_WHAT NEEDS TO BE DONE:_ After locating the line with "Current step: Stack" in the data that follows, return it and every later line exactly, up to and including the line with "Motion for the".

_INFORMATION SHOWN:_
-*-

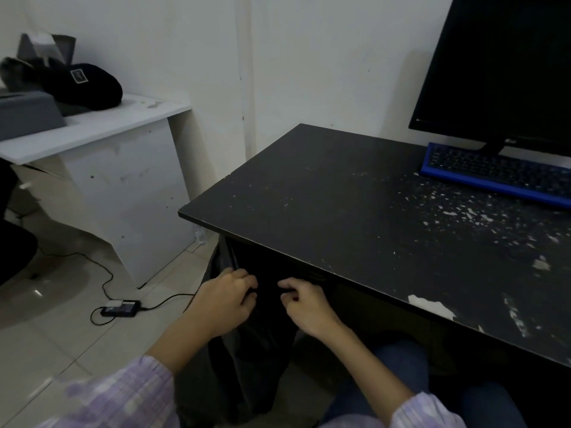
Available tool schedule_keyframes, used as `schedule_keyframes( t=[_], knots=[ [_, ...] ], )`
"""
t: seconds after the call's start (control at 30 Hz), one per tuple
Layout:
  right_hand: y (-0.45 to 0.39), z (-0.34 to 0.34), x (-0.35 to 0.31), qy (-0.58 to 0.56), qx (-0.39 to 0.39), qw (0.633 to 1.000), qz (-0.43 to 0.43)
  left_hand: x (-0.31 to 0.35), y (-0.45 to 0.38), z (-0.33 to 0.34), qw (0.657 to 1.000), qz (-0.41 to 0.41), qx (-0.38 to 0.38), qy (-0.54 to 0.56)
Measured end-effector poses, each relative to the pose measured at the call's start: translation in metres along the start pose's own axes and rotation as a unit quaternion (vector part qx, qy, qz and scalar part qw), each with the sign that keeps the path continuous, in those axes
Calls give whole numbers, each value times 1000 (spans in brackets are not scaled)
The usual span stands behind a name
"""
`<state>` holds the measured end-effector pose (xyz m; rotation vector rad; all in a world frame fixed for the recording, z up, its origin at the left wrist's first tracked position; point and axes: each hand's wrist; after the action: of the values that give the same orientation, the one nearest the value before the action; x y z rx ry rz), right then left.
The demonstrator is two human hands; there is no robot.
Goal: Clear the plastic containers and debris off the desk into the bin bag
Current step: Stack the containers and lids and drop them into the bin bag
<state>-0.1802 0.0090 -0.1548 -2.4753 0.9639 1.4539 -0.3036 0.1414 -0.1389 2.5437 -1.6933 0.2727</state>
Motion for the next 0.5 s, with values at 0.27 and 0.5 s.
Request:
schedule_keyframes(
  t=[0.27,0.5],
  knots=[
    [68,-50,-17,62,112,988,-84,54,-2,-39,986,57,121,97],
    [119,-120,-11,98,241,962,-81,135,-28,-67,968,138,149,148]
  ],
)
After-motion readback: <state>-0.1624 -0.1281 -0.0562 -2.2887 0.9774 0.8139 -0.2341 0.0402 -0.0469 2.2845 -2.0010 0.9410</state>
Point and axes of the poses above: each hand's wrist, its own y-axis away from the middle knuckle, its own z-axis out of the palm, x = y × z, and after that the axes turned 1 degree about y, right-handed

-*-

_RESPONSE BELOW:_
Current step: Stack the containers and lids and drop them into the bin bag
<state>-0.1802 0.0090 -0.1548 -2.4753 0.9639 1.4539 -0.3036 0.1414 -0.1389 2.5437 -1.6933 0.2727</state>
Motion for the next 0.5 s, with values at 0.27 and 0.5 s.

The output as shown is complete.